## What you have to do
Nothing should be output except the lines from the top of the material below through the line that contains "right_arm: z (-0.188", each exactly as written.

╭─ Given material

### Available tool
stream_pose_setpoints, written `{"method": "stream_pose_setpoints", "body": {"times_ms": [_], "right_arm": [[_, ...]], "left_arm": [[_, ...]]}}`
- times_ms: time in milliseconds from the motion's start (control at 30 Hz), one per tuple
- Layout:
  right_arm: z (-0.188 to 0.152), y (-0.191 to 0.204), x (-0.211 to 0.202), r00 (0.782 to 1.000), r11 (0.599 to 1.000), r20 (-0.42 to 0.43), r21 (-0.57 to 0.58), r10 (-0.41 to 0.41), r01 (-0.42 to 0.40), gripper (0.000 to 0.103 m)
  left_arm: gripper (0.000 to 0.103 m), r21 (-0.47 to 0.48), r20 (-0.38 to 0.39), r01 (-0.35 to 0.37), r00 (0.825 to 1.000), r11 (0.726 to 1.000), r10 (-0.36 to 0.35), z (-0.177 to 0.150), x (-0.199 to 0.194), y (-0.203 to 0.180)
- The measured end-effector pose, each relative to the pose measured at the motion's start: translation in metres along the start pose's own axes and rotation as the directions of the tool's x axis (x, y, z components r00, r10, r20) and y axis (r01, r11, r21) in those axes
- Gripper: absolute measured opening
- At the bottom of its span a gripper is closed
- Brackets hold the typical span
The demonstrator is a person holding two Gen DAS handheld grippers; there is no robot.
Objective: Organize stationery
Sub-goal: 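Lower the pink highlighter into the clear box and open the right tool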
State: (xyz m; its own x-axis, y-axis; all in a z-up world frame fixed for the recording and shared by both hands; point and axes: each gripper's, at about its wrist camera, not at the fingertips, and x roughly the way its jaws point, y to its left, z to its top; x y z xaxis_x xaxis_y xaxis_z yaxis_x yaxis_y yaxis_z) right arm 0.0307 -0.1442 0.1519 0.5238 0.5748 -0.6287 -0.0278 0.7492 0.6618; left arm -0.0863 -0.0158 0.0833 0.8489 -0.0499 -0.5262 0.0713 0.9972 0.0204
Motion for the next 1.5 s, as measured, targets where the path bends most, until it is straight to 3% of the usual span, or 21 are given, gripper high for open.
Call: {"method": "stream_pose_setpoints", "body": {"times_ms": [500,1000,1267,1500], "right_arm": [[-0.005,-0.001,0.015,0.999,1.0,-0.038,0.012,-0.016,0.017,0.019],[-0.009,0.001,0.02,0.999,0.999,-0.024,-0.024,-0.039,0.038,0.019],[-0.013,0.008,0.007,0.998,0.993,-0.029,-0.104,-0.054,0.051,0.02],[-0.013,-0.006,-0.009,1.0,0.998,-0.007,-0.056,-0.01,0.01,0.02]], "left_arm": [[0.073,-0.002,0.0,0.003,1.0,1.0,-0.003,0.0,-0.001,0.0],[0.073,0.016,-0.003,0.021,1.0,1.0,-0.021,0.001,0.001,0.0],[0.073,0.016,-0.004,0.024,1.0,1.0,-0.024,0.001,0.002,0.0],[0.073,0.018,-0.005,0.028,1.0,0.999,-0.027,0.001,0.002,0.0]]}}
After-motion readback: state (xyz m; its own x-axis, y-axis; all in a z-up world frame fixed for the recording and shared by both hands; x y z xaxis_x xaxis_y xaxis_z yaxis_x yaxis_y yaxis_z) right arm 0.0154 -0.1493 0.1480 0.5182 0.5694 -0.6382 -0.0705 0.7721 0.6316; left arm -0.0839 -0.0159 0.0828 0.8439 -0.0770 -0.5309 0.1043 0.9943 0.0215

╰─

## Output for this task
### Available tool
stream_pose_setpoints, written `{"method": "stream_pose_setpoints", "body": {"times_ms": [_], "right_arm": [[_, ...]], "left_arm": [[_, ...]]}}`
- times_ms: time in milliseconds from the motion's start (control at 30 Hz), one per tuple
- Layout:
  right_arm: z (-0.188 to 0.152), y (-0.191 to 0.204), x (-0.211 to 0.202), r00 (0.782 to 1.000), r11 (0.599 to 1.000), r20 (-0.42 to 0.43), r21 (-0.57 to 0.58), r10 (-0.41 to 0.41), r01 (-0.42 to 0.40), gripper (0.000 to 0.103 m)

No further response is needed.